И тотчас же вышел из пещеры своим вкрадчивым бесшумным шагом.
Несчастный! пробормотали его друзья.
Несколькими днями позже я узнал от Гака, что Труфанов попал в тюрьму за какую-то мелкую кражу, будучи еще молодым человеком. Но из тюрьмы, где ужасно тосковал о семье, пытался бежать, за что был наказан на более долгий срок и уже был сослан в Сибирь. Оттуда через несколько лет снова сбежал, а когда его схватили тюремные надзиратели, он убил одного из них. В настоящее время был беглецом уже в десятый раз.
Искренность беглецов с честными лицами является характерным обычаем в Сибири. Беглец всегда открывает свои карты честному человеку, потому что в Сибири каждый крестьянин и мещанин помогает бежавшему с каторги, укрывает его от преследования полиции, на ночь выставляет перед порогом еду для бродяг, которые приходят ночью, так как днем они не любят обычно показываться в населенных местах, где всегда «крутятся» представители власти.

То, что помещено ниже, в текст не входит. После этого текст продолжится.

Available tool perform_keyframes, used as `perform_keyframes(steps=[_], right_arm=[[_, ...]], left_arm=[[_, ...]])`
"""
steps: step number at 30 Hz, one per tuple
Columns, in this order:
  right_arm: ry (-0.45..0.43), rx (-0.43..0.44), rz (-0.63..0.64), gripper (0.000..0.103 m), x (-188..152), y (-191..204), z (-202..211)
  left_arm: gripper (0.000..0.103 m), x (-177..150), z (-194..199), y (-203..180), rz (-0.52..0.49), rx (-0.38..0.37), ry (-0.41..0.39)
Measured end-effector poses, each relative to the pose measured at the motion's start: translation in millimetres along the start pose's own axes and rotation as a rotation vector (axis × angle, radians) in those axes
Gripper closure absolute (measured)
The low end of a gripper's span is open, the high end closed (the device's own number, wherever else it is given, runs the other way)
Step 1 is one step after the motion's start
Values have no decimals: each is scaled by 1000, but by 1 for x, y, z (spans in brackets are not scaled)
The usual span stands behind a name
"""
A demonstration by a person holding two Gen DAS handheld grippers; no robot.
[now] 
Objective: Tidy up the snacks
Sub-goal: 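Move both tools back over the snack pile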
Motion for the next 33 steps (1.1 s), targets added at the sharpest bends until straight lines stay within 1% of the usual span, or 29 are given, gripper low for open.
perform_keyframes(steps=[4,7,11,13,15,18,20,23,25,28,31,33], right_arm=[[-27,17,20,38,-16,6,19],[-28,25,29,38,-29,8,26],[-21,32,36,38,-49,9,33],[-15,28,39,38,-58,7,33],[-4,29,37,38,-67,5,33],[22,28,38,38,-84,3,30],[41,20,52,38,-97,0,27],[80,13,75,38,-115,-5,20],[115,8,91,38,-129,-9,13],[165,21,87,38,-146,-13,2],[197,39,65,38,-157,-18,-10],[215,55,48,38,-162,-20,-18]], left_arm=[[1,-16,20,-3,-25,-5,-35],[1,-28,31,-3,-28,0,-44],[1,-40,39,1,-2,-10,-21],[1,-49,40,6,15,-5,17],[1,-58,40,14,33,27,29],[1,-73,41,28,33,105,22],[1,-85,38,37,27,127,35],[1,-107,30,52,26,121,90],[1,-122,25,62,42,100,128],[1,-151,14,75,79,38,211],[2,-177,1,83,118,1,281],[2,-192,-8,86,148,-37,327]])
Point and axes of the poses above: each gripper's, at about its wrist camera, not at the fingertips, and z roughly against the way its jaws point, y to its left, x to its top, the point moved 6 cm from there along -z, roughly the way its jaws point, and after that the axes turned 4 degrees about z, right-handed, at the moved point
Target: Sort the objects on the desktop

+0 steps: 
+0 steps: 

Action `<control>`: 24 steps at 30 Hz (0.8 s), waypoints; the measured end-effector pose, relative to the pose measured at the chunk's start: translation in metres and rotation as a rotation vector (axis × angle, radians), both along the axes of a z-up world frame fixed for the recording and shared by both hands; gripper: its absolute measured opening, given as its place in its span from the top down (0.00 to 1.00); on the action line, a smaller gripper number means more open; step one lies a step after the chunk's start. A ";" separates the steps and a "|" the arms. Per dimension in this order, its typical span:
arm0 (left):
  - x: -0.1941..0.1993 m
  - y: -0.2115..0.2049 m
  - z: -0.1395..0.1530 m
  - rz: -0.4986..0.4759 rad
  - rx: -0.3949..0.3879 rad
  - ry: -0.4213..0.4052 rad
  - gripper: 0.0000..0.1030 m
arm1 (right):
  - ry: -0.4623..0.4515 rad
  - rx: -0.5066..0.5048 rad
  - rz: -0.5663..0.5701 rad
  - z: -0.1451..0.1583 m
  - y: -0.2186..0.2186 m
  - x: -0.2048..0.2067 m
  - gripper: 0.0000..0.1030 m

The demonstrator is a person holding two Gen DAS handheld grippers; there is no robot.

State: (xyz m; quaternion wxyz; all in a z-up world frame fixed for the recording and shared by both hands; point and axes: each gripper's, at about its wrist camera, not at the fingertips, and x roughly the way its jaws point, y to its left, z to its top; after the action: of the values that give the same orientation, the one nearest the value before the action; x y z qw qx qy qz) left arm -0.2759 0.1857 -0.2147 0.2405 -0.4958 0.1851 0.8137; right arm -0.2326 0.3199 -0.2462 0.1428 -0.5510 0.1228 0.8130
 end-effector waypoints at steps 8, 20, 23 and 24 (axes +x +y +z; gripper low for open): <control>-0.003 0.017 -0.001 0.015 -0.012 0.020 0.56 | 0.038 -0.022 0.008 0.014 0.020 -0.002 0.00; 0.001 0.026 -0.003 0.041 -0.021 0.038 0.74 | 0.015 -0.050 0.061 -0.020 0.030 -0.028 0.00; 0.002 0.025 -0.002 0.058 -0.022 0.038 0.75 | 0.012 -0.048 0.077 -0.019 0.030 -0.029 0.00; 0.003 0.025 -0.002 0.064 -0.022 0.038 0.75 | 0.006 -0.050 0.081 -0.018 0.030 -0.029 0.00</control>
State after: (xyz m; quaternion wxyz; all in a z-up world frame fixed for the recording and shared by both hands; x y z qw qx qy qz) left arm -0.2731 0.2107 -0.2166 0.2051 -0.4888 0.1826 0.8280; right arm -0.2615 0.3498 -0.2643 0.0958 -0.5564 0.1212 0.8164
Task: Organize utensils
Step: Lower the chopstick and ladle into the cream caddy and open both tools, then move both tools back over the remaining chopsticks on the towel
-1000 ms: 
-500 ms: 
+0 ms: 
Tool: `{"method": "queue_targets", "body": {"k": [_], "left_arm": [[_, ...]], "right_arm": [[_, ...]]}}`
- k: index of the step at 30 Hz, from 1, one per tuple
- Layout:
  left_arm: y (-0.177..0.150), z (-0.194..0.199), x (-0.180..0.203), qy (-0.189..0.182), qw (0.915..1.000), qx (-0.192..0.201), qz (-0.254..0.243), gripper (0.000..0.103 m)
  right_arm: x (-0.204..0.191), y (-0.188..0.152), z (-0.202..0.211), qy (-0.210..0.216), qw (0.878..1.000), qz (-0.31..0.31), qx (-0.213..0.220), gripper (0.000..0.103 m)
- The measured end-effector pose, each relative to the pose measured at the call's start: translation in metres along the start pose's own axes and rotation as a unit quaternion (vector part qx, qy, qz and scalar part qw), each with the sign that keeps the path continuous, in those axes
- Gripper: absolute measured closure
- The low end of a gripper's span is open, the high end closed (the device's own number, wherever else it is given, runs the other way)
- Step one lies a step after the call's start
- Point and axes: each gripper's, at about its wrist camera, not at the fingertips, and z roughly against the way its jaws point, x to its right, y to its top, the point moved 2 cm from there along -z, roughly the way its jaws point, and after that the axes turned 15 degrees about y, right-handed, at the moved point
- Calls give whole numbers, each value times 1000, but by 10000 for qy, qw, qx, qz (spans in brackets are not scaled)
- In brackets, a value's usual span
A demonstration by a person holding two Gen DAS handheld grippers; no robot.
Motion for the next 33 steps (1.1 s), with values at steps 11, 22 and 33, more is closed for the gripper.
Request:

Почему же сибиряки проявляют такое милосердие по отношению к беглецам? В этом случае нужно принять во внимание две причины. Одна практическая: желание снискать благосклонность одичавшего и часто жестокого беглеца, преследуемого в течение целой жизни, как дикий зверь. Другая моральная: сибиряки всегда знали, что царские суды часто посылали в тюрьмы и в сибирское изгнание совершенно невинных людей, например, тех, которые были наказаны за свои политические убеждения, и которые также часто были вынуждены бежать из Сибири, где преданные забвению через суд и власти, они были обречены на неизбежную смерть и помешательство.
Благодаря этим сибирским обычаям, мы узнали о прошлом Гака, Сеньки и Труфанова, а когда потребовались работники, мы пообещали исполнить их просьбу, что нам удалось, благодаря связям заслуженного профессора Залесского.
Под вечер волны совершенно успокоились, и поверхность озера была как зеркало. Попрощавшись с нашими новыми знакомыми, мы вернулись в поселение, где нас дожидались с беспокойством и нетерпением.
Профессор запретил нам появляться на озере на легкой лодке, заменив ее большой морской, в которой так неудачно пытались нас спасти некоторые поселенцы.